Your instructions: Write out every line below again exactly as it stands, skipping each image.

══════

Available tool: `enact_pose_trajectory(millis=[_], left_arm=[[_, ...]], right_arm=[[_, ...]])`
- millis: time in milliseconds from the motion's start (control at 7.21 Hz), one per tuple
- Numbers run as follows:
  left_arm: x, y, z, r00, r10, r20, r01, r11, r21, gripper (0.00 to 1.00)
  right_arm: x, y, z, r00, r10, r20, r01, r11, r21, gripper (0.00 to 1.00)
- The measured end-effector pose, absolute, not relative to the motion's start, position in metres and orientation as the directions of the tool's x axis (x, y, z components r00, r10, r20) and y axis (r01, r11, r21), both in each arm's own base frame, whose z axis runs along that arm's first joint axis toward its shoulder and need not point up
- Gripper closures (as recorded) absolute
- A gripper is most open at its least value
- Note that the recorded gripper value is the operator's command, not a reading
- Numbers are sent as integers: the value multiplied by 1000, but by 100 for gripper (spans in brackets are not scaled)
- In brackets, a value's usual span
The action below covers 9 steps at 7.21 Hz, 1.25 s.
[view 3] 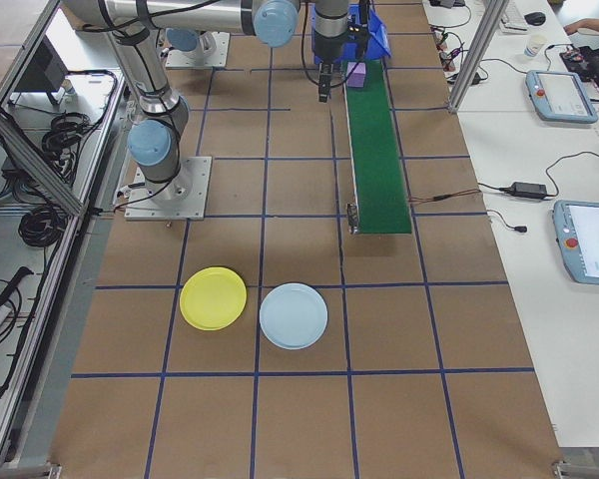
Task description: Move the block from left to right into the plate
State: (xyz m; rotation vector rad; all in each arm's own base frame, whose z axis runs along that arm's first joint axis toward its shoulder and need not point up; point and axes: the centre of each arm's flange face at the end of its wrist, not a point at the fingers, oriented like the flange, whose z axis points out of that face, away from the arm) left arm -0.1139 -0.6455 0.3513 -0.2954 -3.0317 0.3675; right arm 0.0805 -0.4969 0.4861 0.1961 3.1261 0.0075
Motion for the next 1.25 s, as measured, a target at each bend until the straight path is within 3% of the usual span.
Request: enact_pose_trajectory(millis=[416, 694, 1110, 1249], left_arm=[[-30, -651, 338, -970, 243, 8, 235, 947, -220, 0], [-12, -652, 311, -966, 257, 20, 250, 952, -179, 0], [-9, -651, 256, -966, 253, 59, 246, 964, -105, 0], [-9, -651, 250, -967, 245, 64, 239, 966, -95, 0]], right_arm=[[73, -502, 481, -990, 141, -18, 141, 990, 10, 0], [33, -534, 452, -981, 193, -34, 191, 981, 44, 0], [-49, -586, 390, -969, 173, -178, 171, 985, 27, 0], [-68, -599, 373, -963, 162, -217, 166, 986, -2, 0]])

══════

Task response:
Available tool: `enact_pose_trajectory(millis=[_], left_arm=[[_, ...]], right_arm=[[_, ...]])`
- millis: time in milliseconds from the motion's start (control at 7.21 Hz), one per tuple
- Numbers run as follows:
  left_arm: x, y, z, r00, r10, r20, r01, r11, r21, gripper (0.00 to 1.00)
  right_arm: x, y, z, r00, r10, r20, r01, r11, r21, gripper (0.00 to 1.00)
- The measured end-effector pose, absolute, not relative to the motion's start, position in metres and orientation as the directions of the tool's x axis (x, y, z components r00, r10, r20) and y axis (r01, r11, r21), both in each arm's own base frame, whose z axis runs along that arm's first joint axis toward its shoulder and need not point up
- Gripper closures (as recorded) absolute
- A gripper is most open at its least value
- Note that the recorded gripper value is the operator's command, not a reading
- Numbers are sent as integers: the value multiplied by 1000, but by 100 for gripper (spans in brackets are not scaled)
- In brackets, a value's usual span
The action below covers 9 steps at 7.21 Hz, 1.25 s.
[view 3] 
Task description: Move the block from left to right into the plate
State: (xyz m; rotation vector rad; all in each arm's own base frame, whose z axis runs along that arm's first joint axis toward its shoulder and need not point up; point and axes: the centre of each arm's flange face at the end of its wrist, not a point at the fingers, oriented like the flange, whose z axis points out of that face, away from the arm) left arm -0.1139 -0.6455 0.3513 -0.2954 -3.0317 0.3675; right arm 0.0805 -0.4969 0.4861 0.1961 3.1261 0.0075
Motion for the next 1.25 s, as measured, a target at each bend until the straight path is within 3% of the usual span.
Request: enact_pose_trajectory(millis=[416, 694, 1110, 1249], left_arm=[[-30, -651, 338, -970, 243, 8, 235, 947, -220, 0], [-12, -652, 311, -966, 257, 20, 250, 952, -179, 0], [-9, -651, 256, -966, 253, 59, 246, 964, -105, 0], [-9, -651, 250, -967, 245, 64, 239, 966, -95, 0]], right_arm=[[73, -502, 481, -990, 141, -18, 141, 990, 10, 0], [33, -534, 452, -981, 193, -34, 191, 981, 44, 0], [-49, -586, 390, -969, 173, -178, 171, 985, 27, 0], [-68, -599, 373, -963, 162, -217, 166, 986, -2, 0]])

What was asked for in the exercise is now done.